The PowerBoost will deliver power to the whole system from the battery and also manage recharging. We’re powering the Pi through the PiTFT, so using the wires we soldered on to it earlier, connect them to the PowerBoost as shown in Figure 1, having shortened the wires to fit.
Solder two further wires to EN and GND on the PowerBoost. These need to connect to the SPDT switch. Thread the wires through the opening for the switch, solder one to the centre pin and another to one of the sides.
Before going any further, get your operating system ready to go. Raspbian can’t talk to the PiTFT by default, so connect a screen, keyboard and mouse, prep your microSD card with the latest version of Raspbian, and use the Terminal commands listed at magpi.cc/XaeUem to install the necessary software to drive the screen. You need to set the screen to rotate 270° and to mirror the HDMI output. Once rebooted, your PiTFT will come to life.
Carefully secure the amplifier with 4-40 machine screws. Lay the case back alongside the main body and screw in the PowerBoost. Attach the battery (and then switch off if everything comes to life). Insert a USB WiFi adapter (if required) and the USB receiver for the keyboard. Tuck all the wires away carefully, looking out for shorts. Push the switch into the clips provided. Now place the back cover over the main body and secure with 2-56 machine screws.
It’s time to finish everything off. Snap the keyboard into the printed mount. Having checked everything fits and double-checked orientation, glue the hinges to the body and keyboard mount, then allow to dry. Push the hinges together, then secure each with long machine screws.

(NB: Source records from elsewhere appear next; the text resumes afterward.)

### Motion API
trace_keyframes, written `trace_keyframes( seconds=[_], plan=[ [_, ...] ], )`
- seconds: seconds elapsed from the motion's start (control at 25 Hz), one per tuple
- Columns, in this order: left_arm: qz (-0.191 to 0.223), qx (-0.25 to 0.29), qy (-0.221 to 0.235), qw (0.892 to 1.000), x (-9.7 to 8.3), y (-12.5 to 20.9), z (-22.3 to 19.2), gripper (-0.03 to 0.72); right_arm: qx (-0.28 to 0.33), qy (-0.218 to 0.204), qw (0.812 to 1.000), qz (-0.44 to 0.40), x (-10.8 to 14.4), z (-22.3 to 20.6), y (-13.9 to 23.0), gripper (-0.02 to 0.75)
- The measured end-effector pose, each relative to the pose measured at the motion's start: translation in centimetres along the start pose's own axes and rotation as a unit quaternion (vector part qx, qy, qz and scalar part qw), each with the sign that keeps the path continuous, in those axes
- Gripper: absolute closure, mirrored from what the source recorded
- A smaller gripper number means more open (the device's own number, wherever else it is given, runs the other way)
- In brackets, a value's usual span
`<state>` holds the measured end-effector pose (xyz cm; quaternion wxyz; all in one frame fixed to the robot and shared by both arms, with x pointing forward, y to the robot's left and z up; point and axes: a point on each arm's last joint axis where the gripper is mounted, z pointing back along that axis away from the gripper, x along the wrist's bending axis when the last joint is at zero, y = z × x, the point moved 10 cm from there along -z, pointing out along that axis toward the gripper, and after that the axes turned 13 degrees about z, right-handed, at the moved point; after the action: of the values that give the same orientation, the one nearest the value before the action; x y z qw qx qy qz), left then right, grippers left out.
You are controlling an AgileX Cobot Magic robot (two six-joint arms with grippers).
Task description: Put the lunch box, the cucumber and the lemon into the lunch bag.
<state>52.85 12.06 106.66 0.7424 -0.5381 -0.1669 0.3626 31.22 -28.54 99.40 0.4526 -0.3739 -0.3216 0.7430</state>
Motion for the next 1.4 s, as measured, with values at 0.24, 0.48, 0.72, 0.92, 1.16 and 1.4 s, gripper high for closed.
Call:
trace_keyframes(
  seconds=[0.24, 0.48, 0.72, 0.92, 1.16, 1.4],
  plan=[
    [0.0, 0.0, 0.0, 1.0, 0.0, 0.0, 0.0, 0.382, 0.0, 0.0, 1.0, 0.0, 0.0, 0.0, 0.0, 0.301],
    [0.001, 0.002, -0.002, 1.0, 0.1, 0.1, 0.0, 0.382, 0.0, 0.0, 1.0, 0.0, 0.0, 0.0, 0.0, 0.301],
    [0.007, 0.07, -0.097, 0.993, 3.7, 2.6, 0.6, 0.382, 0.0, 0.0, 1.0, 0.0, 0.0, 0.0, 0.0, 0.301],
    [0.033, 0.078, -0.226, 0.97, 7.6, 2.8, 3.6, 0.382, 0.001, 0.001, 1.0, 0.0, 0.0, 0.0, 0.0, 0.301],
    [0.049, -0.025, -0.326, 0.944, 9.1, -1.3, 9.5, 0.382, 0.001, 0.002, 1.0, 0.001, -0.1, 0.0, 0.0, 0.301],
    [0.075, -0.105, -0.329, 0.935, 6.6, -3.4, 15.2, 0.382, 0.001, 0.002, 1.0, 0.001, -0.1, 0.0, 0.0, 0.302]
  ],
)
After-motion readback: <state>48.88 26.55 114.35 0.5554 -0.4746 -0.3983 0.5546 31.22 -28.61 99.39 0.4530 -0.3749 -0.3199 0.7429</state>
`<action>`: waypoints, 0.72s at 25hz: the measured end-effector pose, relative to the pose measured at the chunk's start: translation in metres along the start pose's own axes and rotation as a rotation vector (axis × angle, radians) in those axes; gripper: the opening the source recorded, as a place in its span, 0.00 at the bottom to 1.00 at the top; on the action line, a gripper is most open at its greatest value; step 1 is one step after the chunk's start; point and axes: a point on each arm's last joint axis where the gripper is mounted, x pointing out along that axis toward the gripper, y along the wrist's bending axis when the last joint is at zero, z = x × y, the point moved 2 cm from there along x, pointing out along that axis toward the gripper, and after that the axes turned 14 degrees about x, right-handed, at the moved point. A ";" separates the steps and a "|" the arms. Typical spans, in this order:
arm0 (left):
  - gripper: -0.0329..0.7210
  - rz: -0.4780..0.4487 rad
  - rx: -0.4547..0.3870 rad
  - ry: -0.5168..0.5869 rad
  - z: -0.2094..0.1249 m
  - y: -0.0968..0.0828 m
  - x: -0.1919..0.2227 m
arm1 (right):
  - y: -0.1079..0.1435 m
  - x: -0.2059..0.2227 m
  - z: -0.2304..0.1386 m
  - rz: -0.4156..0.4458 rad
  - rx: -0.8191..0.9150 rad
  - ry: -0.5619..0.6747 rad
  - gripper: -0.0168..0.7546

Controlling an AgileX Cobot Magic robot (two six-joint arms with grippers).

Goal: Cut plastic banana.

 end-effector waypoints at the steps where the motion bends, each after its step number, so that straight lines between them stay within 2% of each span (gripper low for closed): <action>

Check all the ports line up. Turn on the keyboard, flick the power switch, and after a few seconds the screen should come to life. Congratulations, you have a handheld, rechargeable Raspberry Pi.
Although the screen is great for gaming, we wouldn’t recommend writing your next great novel on it. That said, the density of the screen makes it comfortable for a bit of web browsing or using the Terminal. The bonus of audio makes for a cool little radio too.
You can power the system using the usual connector on the Pi, but this will not charge the battery. Instead, connect to the micro USB port at the base on the main unit. Don’t forget, you’ll need to keep the keyboard topped up too.
If you find the Raspberry Pi does not appear to be shutting down correctly, don’t worry. The screen does not refresh correctly on shutdown so appears to freeze. Just wait a few seconds, then switch off.